Task brief
The data should be printed in full, character for character.

Items from a dataset
*****
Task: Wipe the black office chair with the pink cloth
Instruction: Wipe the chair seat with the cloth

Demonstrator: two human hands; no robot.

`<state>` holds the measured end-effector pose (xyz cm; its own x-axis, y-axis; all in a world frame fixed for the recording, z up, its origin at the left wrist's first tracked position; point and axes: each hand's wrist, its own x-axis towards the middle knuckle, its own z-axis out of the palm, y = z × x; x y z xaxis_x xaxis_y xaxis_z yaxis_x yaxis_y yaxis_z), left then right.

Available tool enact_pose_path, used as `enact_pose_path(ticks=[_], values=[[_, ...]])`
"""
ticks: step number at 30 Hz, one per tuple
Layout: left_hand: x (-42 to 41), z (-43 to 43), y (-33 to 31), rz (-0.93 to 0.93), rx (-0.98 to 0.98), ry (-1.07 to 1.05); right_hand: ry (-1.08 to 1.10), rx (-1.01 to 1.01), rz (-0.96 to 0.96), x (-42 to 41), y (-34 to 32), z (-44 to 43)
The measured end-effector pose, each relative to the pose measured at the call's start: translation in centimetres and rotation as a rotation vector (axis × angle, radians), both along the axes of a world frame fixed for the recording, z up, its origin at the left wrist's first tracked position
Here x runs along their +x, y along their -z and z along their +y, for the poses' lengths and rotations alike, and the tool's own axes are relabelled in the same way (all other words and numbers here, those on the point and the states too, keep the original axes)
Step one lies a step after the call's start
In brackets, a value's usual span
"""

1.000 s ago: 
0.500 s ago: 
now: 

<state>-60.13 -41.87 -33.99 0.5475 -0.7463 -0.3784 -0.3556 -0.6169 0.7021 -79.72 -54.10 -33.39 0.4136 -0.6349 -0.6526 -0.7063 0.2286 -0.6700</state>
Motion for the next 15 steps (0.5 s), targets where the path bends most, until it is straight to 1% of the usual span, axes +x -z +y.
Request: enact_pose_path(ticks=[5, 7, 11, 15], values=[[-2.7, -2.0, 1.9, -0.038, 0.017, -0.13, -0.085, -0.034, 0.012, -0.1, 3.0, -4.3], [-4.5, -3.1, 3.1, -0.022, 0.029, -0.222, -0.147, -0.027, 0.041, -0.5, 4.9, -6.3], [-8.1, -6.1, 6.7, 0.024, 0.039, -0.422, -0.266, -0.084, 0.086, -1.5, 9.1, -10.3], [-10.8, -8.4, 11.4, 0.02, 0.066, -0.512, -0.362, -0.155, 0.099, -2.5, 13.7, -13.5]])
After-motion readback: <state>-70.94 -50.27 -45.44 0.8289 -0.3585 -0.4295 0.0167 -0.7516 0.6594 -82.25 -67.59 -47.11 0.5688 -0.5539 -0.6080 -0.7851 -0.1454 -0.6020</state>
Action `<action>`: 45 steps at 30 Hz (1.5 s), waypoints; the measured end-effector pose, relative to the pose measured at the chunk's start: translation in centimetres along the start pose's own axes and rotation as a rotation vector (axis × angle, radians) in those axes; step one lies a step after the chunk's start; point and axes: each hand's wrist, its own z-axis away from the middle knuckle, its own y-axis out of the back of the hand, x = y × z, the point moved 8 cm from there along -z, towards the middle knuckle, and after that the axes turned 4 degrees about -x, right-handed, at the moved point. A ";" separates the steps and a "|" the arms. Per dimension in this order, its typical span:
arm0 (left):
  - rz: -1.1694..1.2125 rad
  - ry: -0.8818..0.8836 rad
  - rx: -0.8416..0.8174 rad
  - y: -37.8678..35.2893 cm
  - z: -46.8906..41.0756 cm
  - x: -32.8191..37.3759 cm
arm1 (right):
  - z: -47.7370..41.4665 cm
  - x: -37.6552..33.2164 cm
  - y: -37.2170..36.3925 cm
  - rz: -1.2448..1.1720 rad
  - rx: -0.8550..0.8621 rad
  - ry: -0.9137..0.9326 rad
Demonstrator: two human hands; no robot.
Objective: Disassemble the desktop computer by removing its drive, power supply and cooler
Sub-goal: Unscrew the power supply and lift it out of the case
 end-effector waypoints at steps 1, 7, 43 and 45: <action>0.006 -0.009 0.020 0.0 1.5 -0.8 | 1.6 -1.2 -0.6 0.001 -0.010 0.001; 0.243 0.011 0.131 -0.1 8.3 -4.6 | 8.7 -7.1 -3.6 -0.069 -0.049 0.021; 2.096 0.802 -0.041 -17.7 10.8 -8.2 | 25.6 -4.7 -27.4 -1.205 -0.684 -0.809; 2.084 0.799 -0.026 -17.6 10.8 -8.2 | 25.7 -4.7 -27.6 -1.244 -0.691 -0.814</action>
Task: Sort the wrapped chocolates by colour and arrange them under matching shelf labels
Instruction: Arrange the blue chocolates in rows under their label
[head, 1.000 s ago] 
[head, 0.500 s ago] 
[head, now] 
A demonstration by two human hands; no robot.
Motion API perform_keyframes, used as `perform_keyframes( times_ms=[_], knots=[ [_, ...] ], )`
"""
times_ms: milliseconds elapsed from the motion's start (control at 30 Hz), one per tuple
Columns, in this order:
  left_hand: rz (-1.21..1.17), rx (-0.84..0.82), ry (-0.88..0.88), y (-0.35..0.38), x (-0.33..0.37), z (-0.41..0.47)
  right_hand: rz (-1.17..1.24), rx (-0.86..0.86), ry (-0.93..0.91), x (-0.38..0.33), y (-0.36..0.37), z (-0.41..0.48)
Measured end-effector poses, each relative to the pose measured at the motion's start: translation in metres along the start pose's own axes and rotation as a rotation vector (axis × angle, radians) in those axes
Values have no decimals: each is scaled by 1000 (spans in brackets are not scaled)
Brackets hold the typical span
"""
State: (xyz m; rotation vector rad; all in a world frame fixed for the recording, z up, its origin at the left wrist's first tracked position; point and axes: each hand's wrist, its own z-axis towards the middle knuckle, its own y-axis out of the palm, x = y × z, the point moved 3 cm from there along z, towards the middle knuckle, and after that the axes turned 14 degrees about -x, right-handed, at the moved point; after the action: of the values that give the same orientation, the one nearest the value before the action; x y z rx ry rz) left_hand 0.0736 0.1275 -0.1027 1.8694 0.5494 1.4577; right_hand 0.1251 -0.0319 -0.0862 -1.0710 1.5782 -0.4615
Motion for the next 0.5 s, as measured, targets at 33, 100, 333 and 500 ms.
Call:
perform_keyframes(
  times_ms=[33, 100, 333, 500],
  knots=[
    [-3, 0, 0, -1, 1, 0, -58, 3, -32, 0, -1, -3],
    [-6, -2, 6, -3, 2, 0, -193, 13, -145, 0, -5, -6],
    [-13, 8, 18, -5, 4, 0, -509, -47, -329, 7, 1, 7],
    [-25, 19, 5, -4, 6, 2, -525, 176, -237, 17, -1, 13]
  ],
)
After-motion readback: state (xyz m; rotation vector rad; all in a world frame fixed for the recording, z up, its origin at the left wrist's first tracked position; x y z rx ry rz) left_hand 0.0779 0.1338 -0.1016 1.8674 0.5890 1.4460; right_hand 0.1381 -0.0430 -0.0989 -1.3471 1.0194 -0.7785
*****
Solution for this exercise
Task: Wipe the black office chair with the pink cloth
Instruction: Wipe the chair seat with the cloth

Demonstrator: two human hands; no robot.

`<state>` holds the measured end-effector pose (xyz cm; its own x-axis, y-axis; all in a world frame fixed for the recording, z up, its origin at the left wrist's first tracked position; point and axes: each hand's wrist, its own x-axis towards the middle knuckle, its own z-axis out of the palm, y = z × x; x y z xaxis_x xaxis_y xaxis_z yaxis_x yaxis_y yaxis_z), left then right.

Available tool enact_pose_path, used as `enact_pose_path(ticks=[_], values=[[_, ...]])`
"""
ticks: step number at 30 Hz, one per tuple
Layout: left_hand: x (-42 to 41), z (-43 to 43), y (-33 to 31), rz (-0.93 to 0.93), rx (-0.98 to 0.98), ry (-1.07 to 1.05); right_hand: ry (-1.08 to 1.10), rx (-1.01 to 1.01), rz (-0.96 to 0.96), x (-42 to 41), y (-34 to 32), z (-44 to 43)
The measured end-effector pose, each relative to the pose measured at the call's start: translation in centimetres and rotation as a rotation vector (axis × angle, radians), both along the axes of a world frame fixed for the recording, z up, its origin at the left wrist's first tracked position
Here x runs along their +x, y along their -z and z along their +y, for the poses' lengths and rotations alike, and the tool's own axes are relabelled in the same way (all other words and numbers here, those on the point and the states too, keep the original axes)
Step one lies a step after the call's start
In brackets, a value's usual span
"""

1.000 s ago: 
0.500 s ago: 
now: 

<state>-60.13 -41.87 -33.99 0.5475 -0.7463 -0.3784 -0.3556 -0.6169 0.7021 -79.72 -54.10 -33.39 0.4136 -0.6349 -0.6526 -0.7063 0.2286 -0.6700</state>
Motion for the next 15 steps (0.5 s), targets where the path bends most, until it is straight to 1% of the usual span, axes +x -z +y.
Request: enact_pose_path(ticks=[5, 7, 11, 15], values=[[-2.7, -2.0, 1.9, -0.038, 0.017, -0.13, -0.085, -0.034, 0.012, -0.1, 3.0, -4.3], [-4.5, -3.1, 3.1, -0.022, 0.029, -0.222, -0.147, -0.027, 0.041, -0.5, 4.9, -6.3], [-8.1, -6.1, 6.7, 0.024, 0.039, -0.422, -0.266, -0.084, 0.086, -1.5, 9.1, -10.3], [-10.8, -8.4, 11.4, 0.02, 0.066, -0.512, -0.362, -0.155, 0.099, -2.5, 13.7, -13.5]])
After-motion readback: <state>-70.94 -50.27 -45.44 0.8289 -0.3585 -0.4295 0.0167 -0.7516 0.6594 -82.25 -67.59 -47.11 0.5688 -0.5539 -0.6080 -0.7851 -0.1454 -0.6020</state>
Action `<action>`: 45 steps at 30 Hz (1.5 s), waypoints; the measured end-effector pose, relative to the pose measured at the chunk's start: translation in centimetres along the start pose's own axes and rotation as a rotation vector (axis × angle, radians) in those axes; step one lies a step after the chunk's start; point and axes: each hand's wrist, its own z-axis away from the middle knuckle, its own y-axis out of the back of the hand, x = y × z, the point moved 8 cm from there along -z, towards the middle knuckle, and after that the axes turned 4 degrees about -x, right-handed, at the moved point. A ";" separates the steps and a "|" the arms. Per dimension in this order, its typical span:
arm0 (left):
  - rz: -1.1694..1.2125 rad
  - ry: -0.8818..0.8836 rad
  - rx: -0.8416..0.8174 rad
  - y: -37.8678..35.2893 cm
  - z: -46.8906..41.0756 cm
  - x: -32.8191..37.3759 cm
arm1 (right):
  - z: -47.7370..41.4665 cm
  - x: -37.6552..33.2164 cm
  - y: -37.2170..36.3925 cm
  - rz: -1.2448..1.1720 rad
  - rx: -0.8550..0.8621 rad
  - ry: -0.9137..0.9326 rad
Demonstrator: two human hands; no robot.
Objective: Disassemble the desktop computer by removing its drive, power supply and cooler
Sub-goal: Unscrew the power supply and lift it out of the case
 end-effector waypoints at steps 1, 7, 43 and 45: <action>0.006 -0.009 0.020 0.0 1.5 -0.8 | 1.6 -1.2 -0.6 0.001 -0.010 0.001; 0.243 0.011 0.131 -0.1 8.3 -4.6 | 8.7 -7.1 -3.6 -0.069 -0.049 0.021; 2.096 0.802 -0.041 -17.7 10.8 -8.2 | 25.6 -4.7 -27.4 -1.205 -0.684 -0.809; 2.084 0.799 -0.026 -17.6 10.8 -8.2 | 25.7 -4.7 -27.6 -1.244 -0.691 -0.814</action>
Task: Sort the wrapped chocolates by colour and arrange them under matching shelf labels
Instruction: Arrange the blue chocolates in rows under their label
[head, 1.000 s ago] 
[head, 0.500 s ago] 
[head, now] 
A demonstration by two human hands; no robot.
Motion API perform_keyframes, used as `perform_keyframes( times_ms=[_], knots=[ [_, ...] ], )`
"""
times_ms: milliseconds elapsed from the motion's start (control at 30 Hz), one per tuple
Columns, in this order:
  left_hand: rz (-1.21..1.17), rx (-0.84..0.82), ry (-0.88..0.88), y (-0.35..0.38), x (-0.33..0.37), z (-0.41..0.47)
  right_hand: rz (-1.17..1.24), rx (-0.86..0.86), ry (-0.93..0.91), x (-0.38..0.33), y (-0.36..0.37), z (-0.41..0.48)
Measured end-effector poses, each relative to the pose measured at the motion's start: translation in metres along the start pose's own axes and rotation as a rotation vector (axis × angle, radians) in those axes
Values have no decimals: each is scaled by 1000 (spans in brackets are not scaled)
Brackets hold the typical span
"""
State: (xyz m; rotation vector rad; all in a world frame fixed for the recording, z up, its origin at the left wrist's first tracked position; point and axes: each hand's wrist, its own z-axis towards the middle knuckle, its own y-axis out of the palm, x = y × z, the point moved 3 cm from there along z, towards the middle knuckle, and after that the axes turned 14 degrees about -x, right-handed, at the moved point; after the action: of the values that give the same orientation, the one nearest the value before the action; x y z rx ry rz) left_hand 0.0736 0.1275 -0.1027 1.8694 0.5494 1.4577; right_hand 0.1251 -0.0319 -0.0862 -1.0710 1.5782 -0.4615
Motion for the next 0.5 s, as measured, targets at 33, 100, 333 and 500 ms.
Call:
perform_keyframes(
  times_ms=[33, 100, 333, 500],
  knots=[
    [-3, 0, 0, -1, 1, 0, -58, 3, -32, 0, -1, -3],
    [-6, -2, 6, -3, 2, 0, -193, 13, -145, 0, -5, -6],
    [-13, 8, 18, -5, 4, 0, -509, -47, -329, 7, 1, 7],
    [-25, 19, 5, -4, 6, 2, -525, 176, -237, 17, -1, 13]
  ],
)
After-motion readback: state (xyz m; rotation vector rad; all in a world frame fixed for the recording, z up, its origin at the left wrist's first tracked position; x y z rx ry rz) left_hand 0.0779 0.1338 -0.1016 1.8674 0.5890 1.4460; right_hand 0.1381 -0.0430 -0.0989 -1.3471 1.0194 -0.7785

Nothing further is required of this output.